## EXERCISE DETAILS:
Collect all lines containing the word "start" from the data.

INFORMATION PROVIDED below:

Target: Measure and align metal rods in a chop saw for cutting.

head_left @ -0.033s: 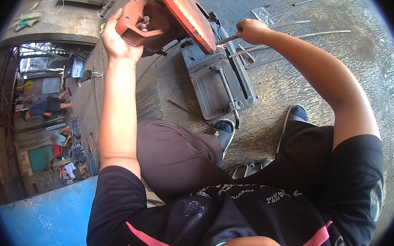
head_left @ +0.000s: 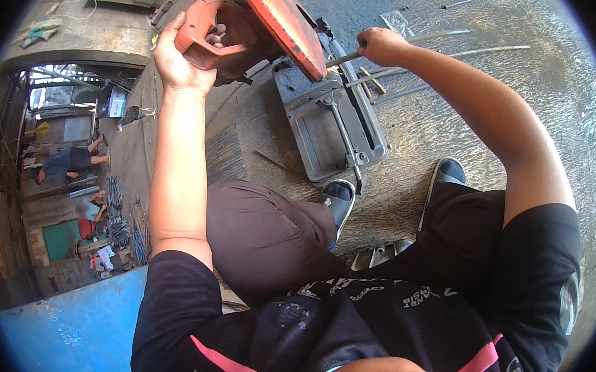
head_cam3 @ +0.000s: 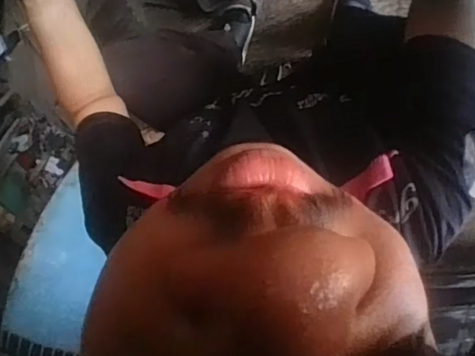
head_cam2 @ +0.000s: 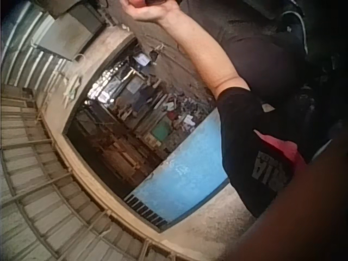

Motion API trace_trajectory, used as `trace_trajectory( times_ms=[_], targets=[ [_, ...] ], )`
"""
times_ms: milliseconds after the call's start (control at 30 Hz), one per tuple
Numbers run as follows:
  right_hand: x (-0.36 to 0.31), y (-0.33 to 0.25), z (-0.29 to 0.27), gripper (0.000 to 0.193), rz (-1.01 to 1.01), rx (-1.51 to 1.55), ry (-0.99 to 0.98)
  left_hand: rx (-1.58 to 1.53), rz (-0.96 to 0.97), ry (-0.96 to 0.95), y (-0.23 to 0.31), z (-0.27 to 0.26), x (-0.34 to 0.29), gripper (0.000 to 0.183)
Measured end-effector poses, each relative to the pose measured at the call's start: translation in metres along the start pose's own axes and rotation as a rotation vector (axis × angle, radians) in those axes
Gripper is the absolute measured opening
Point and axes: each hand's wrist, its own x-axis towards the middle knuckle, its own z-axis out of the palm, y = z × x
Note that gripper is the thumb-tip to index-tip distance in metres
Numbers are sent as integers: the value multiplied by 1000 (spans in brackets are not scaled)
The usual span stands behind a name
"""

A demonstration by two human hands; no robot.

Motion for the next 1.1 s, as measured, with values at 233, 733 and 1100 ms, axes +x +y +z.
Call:
trace_trajectory(
  times_ms=[233, 733, 1100],
  targets=[
    [-2, 0, 0, 30, 6, 13, 2, 12, -18, -29, 1, -1, 0, 46],
    [-4, -3, -3, 31, 13, 11, -7, 13, -16, -34, 0, 0, 0, 48],
    [-9, -5, -8, 31, 7, 37, 17, 20, -5, -38, 0, 2, -1, 49]
  ],
)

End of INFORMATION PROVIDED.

## EXERCISE RESULT:
times_ms: milliseconds after the call's start (control at 30 Hz), one per tuple
Measured end-effector poses, each relative to the pose measured at the call's start: translation in metres along the start pose's own axes and rotation as a rotation vector (axis × angle, radians) in those axes

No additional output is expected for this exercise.